By a stretch of the imagination. . .
My name is McCoy Fields. My friends call me McCoy. You call me McCoy, too, until or unless something changes. I’m not a sophisticated man. I see the world, and I know what I know. Over the years, I’ve found that the simplest way is always best. As Baloo the bear sang in “The Jungle Book”:
Look for the bare necessities
The simple bare necessities
Forget about your worries and your strife.
That out of the way, I stand proudly behind my belief in three essentials:
Family. Country. And Great Things.
No doubt I’ll weave Family and Country into these pages, sooner than later. For now, though, the Great Things have got my focus. These are history’s finest inventions…according to me. It’s a short list:
- The Lever
- The Pulley
- The Wheel
- The Ramp
- The Pile
So all that, along with Family and Country, and you’ve got the bare necessities. For the purposes of my current campaign, I’ll narrow that list down to The Ramp: Brilliant as a concept. Exquisite in overall simplicity. Superb in functionality. Essential to the growth of civilization.
What’s best about The Ramp is its ability to help us get our things from one level to the next—and back again—using an inclined plane. Weave in the components—including your rocker arm, cap handle, release valve, reservoir, your retaining ring—and you have a complete, damn fine piece of machinery.
I don’t quite know how my obsession with The Ramp began. I’ll tell you a bit about my vitals. And maybe we’ll figure it out together:
I’ve been married to Margaret 41 years now. High school sweethearts, we were. Got hitched at 21. Maggie’s pretty as the petunias in her garden, and solid as a rock. She’s real good about giving me my space and time for the TV necessities. NASCAR. The NFL (well, the big games, anyway). College basketball (those boys work hard). Especially the rodeo. And my music. I like both kinds: Country and Western.

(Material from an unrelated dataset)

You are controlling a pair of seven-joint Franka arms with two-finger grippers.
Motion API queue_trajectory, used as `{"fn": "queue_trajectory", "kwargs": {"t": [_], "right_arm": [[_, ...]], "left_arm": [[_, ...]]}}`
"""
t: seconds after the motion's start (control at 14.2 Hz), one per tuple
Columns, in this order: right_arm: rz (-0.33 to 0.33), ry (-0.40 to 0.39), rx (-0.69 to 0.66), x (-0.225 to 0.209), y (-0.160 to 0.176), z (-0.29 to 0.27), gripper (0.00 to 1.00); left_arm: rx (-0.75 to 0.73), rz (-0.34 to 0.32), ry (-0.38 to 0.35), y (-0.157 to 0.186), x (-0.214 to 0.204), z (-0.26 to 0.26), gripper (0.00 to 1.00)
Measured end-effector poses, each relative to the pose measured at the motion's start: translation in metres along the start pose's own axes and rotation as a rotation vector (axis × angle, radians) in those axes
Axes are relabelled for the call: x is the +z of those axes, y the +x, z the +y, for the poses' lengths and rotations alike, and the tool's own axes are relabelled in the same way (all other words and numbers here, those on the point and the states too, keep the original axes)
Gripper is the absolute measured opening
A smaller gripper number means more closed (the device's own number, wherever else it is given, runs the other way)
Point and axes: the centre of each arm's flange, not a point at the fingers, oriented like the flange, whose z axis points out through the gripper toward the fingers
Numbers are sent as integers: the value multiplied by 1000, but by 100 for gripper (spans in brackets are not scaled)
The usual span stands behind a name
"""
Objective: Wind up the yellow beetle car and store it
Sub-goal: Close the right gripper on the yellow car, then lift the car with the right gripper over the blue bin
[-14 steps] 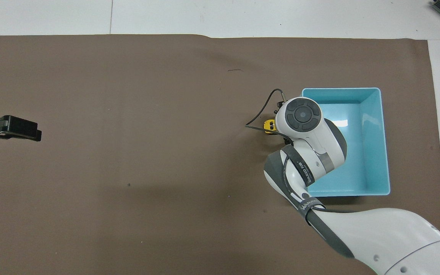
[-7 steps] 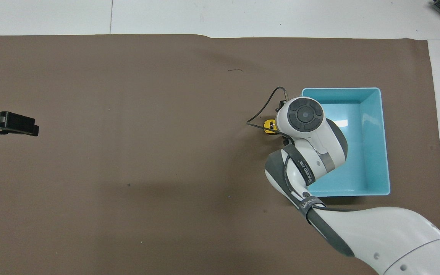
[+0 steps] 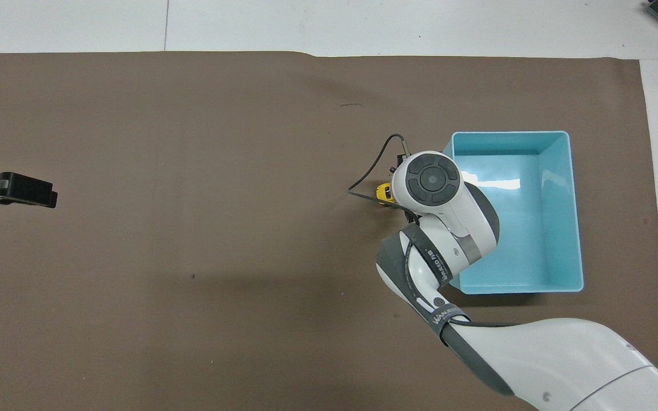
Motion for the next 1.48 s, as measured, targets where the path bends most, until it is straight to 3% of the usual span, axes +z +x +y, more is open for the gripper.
{"fn": "queue_trajectory", "kwargs": {"t": [0.21,0.42,0.84,1.05,1.48], "right_arm": [[-12,5,-32,-37,1,-11,45],[-87,17,-50,-83,14,-14,45],[-93,80,-158,-144,30,-10,45],[-84,78,-309,-153,33,-7,45],[-75,-37,-739,-140,65,1,45]], "left_arm": [[-9,-12,-1,-2,1,-1,100],[-64,-15,0,-3,1,0,100],[-91,-13,-1,-3,0,-5,100],[-97,-12,-1,-4,-1,-8,100],[-98,-11,-1,-4,-1,-8,100]]}}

Maggie and I raised three boys and a girl, all of them ut the house now. Gwen is married with a couple kids and has a scrapbooking business, she does well. Griffin is a mechanical engineer. Jasper works as a foreman down at the plant, our local tier-2 provider to the auto industry. And Kendrick has a recycling business, dismantling bridges and buildings for raw material recovery.
I never forced my passion for Ramps onthe kids, or Maggie, over the years. But I’ve certainly taken a lot of detours and tangents along our way—to a restaurant or on vacations—to check out any given loading dock and how other guys set it up. The family tolerated this, never complained much. Yet information seeps in. And now: all our children have chosen a line of work that deals with angles and the positioning of things. Which is a real kick in the pants.
Yep. The Ramp Rules.
As for me, I’m operations manager at a commercial distribution center here (Wheeling, WV), with 20 dock bays. The company has consistent need for yard ramps, as we move product from points A to B and back out to I-70. Just us, doing our part to send commerce into motion across America’s highway systems, these gleaming concrete ribbons connecting this great country. They’re our literal and figurative arteries. And if we need some Heparin every now and then to keep them oiled, so be it. (Me: bypass surgery, 1999. And I’m healthy as a horse now, thank you very much.)
My real interest with all things Ramp began when the business assigned me to purchase a yard ramp to increase our efficiency and decrease the safety risks. And, well…I studied. Learned that, basically, a mobile forklift ramp and portable dock ramp and loading dock ramp are all one and the same. So, the Portable Mobile Forklift Dock Yard Contraption is a fairly simple yet brilliant piece of machinery. As is my wont, I shared what I’d learned with my pals (and Maggie and the kids), and soon enough everyone started calling me “The Yard Ramp Guy.” Well, I didn’t mind that at all. And the name stuck.
Coming up on retirement in three years. I’d stay, if I had my druthers. But rules are rules. Sure, I think about it. Fifty years in the workforce is a habit hard to kick. Still, I keep busy. If it’s not the job then it’s time with the kids and grandkids, and yearly vacations with Maggie.
And there’s plenty to keep my occupied in my office out back. Converted that old stand-alone garage 20 years ago, and that’s where I do my research and build my collection. I fancy myself a bit of a historian. Ramps, natch.
We all have our ups and downs. Life happens. Sometimes, I think that life is what it makes of us. Other times, we hold the reins. There’s really no rhyme or reason. If you figure out a pattern, let me know.
But then there’s the ramp. This magnificent invention that helps us get up and eases us back down.
The Ramp: A quintessential bare necessity that just betters my world.